» **WHAT TO PRODUCE**
Only lines that contain the string "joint" should be returned from the material below.

» **DATA**
# # # # # # #

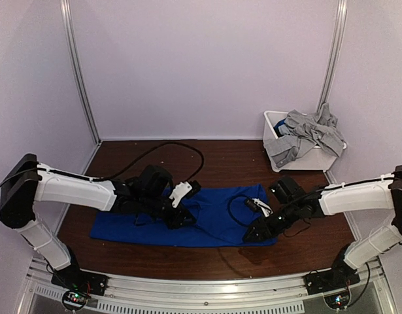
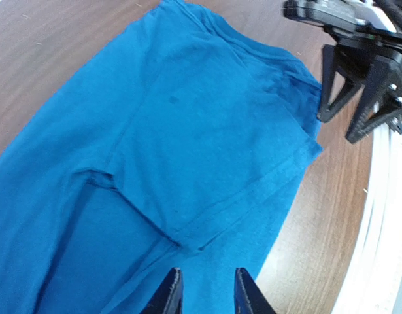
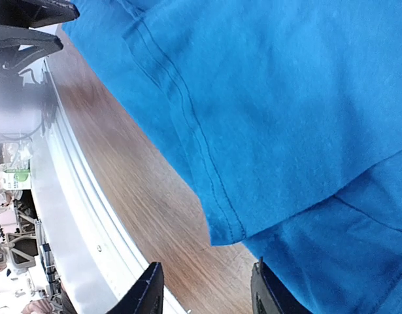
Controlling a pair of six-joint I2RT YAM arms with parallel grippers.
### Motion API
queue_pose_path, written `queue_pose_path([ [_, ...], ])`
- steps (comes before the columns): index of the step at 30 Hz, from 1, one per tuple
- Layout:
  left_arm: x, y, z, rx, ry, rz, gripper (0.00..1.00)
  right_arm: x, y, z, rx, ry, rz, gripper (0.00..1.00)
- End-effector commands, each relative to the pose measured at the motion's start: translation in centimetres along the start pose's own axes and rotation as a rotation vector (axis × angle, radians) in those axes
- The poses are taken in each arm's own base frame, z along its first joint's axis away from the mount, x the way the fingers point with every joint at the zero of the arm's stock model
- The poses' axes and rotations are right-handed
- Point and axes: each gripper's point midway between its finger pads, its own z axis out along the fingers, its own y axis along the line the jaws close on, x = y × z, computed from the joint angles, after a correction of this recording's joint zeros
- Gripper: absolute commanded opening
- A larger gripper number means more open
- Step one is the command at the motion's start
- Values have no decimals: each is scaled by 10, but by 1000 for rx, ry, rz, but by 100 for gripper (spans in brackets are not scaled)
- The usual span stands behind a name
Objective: Fold and stack the mixed laundry pile
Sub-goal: Adjust the rectangle-folded T-shirt at the center of the board.
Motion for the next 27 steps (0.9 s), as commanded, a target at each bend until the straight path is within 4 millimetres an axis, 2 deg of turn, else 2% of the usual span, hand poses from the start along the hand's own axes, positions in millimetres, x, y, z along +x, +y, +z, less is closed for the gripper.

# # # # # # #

» **SOLVED PROBLEM**
Controlling a pair of six-joint I2RT YAM arms with parallel grippers.
- The poses are taken in each arm's own base frame, z along its first joint's axis away from the mount, x the way the fingers point with every joint at the zero of the arm's stock model
- Point and axes: each gripper's point midway between its finger pads, its own z axis out along the fingers, its own y axis along the line the jaws close on, x = y × z, computed from the joint angles, after a correction of this recording's joint zeros

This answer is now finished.